Nostalgia can’t exist without food. There are so many food memories. And nothing beats the taste of homemade desserts, those old-fashioned desserts “take the cake”. For some reason, I was craving a Coca-Cola cake. I don’t remember that being something my mom made, we did not eat a lot of chocolate cakes, and I can’t specifically remember ever eating one really. That’s the fun part of nostalgia – maybe I’m making it all up but I sure can taste it. It’s a chocolate cake, the cousin of the Texas sheet cake, made with cola. Usually it has a chocolate frosting made with cola as well, but I found a recipe in an old Coca-Cola cookbook for a cola buttercream, and that sounded like the right partner. I’m not a huge chocolate fan, so this combo seemed to please me. My peeps like to cook and bake, so I usually rotate the recipes through them, finding it easier to work with one at a time than all three. It was my oldest son’s turn to bake with me so we did just that. Our cake was for our Memorial Day gathering, which was not a gathering at all this year because we don’t want any virus germs, so it was a cake for us. The results? Meh. We couldn’t taste the cola at all, it was just a mild moist chocolate cake with plain frosting. There are worse things in life and we ate it all, so we really can’t complain. But, it did nothing to appease my need for coke in a cake. Maybe I needed to use Diet Pepsi. That’s the best cola drink around, everybody knows that. (Wink, wink.)

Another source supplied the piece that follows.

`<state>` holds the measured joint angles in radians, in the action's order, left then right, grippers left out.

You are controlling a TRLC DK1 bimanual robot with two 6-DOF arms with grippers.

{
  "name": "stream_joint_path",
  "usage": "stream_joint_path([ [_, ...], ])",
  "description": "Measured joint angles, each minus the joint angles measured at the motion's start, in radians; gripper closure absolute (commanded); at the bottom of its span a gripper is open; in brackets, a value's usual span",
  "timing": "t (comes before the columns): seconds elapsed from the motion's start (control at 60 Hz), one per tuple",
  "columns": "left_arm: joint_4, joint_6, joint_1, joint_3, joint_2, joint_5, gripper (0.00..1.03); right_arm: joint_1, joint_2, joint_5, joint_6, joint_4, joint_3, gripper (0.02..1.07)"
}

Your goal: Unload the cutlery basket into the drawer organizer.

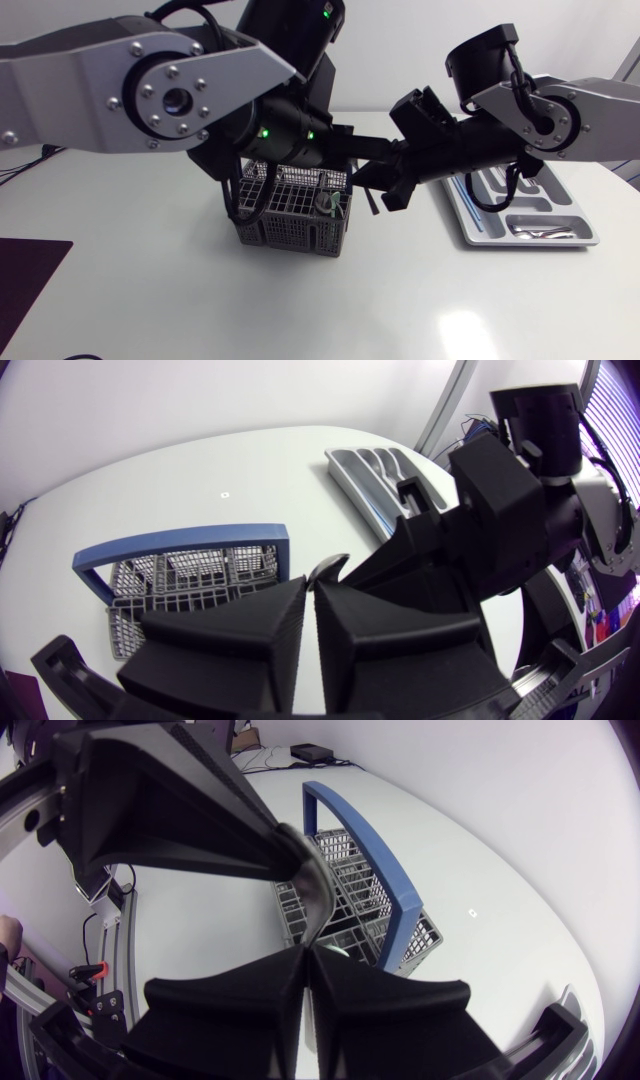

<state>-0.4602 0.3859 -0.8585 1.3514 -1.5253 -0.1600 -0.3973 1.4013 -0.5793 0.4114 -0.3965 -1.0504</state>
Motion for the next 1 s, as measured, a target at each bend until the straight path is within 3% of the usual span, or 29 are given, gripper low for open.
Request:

Wanna know how I came to love and crave Diet Pepsi? I thought you would. I never liked diet soda because the taste was too saccharin-y. Probably because that’s what they used back then. Ahhhh…the good old days. Well, in college, I was quite the cook my senior year in our townhouse, for myself anyway because we just worried about ourselves back then. Ahhhh…the good old days.

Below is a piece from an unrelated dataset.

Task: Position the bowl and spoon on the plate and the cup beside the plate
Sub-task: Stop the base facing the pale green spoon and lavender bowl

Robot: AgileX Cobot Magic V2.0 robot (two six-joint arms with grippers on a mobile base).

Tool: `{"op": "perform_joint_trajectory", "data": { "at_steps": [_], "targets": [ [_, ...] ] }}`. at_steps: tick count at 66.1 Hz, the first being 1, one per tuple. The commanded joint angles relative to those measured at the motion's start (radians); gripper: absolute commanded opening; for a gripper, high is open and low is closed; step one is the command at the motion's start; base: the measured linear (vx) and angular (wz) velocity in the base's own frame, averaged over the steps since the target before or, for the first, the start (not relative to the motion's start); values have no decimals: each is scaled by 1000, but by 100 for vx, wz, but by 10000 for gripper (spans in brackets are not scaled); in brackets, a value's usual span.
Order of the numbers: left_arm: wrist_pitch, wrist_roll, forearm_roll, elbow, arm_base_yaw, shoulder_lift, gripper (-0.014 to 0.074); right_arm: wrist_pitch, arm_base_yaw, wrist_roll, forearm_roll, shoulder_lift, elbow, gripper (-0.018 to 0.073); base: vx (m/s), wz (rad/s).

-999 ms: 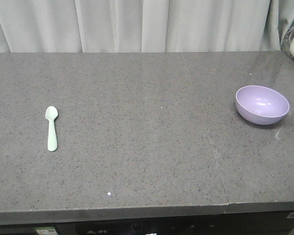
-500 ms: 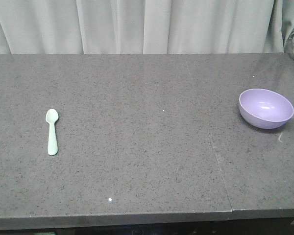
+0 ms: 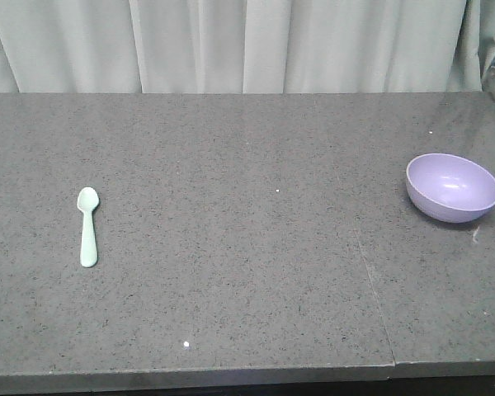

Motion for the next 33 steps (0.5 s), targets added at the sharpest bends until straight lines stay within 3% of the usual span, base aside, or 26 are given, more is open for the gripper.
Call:
{"op": "perform_joint_trajectory", "data": {
  "at_steps": [1, 33],
  "targets": [
    [-73, -5, -1, 25, 0, 13, -6, -74, -4, -3, -8, -11, 14, -2, 1, 0],
    [-73, -5, -1, 25, 0, 13, -6, -74, -4, -3, -8, -11, 14, -2, 2, 1]
  ]
}}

I made the same meal all the time. If I cooked, this was what I cooked. Pan-fried boneless chicken breast with bread crumbs, canned corn and fried canned potatoes. I topped my chicken with hot sauce and that was my dinner day after day if I was not eating in the campus dining hall or ordering chicken wings or getting McDonald’s. But I never had a drink, aside from tap water, so I would sneak and pour myself some of my roommate’s soda because she was always stocked with…you guessed it – Diet Pepsi. I guess my laziness created a Diet Pepsi lover in me as a result and after close to 30 years later, I’d say it is safe to say I will be one for life – the whole next 66 years of it.

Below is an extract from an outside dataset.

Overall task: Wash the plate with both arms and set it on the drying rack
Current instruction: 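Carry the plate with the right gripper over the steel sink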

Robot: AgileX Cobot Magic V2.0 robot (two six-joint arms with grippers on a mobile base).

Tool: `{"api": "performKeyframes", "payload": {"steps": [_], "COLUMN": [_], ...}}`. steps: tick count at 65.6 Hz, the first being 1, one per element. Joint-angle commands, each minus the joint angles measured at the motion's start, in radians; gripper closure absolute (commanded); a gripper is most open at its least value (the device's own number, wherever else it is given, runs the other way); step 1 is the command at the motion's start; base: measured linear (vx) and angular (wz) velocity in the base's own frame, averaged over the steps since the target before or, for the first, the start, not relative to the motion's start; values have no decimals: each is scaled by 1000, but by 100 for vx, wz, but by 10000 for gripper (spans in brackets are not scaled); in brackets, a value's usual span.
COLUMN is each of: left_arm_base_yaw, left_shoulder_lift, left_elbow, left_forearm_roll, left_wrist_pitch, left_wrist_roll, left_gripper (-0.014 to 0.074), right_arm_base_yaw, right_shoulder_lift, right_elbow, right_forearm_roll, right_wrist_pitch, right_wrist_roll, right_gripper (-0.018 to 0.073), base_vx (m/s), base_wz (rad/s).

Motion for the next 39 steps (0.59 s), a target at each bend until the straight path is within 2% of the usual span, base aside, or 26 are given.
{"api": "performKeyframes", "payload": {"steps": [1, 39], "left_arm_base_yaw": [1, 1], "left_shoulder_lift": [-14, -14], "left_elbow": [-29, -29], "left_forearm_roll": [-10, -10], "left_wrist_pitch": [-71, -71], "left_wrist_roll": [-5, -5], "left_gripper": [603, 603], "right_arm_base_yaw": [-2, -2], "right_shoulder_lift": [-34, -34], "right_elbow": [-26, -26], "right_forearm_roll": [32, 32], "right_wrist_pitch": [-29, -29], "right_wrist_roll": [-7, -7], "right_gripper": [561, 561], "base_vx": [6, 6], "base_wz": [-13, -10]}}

I’m glad we had this little chat. I’ve missed you. I’ve missed all mankind, really, especially the grown-up ones. My cat and I feel like prisoners here in our sunroom fort surrounded by only wee ones. We can venture out of the fort but those wee ones can smell it when we do and then they realize that they are hungry. I wish we all just worried about ourselves.
For some reason, I am craving a super icy cold Diet Pepsi so I guess I need to make a run for it. Wish me luck!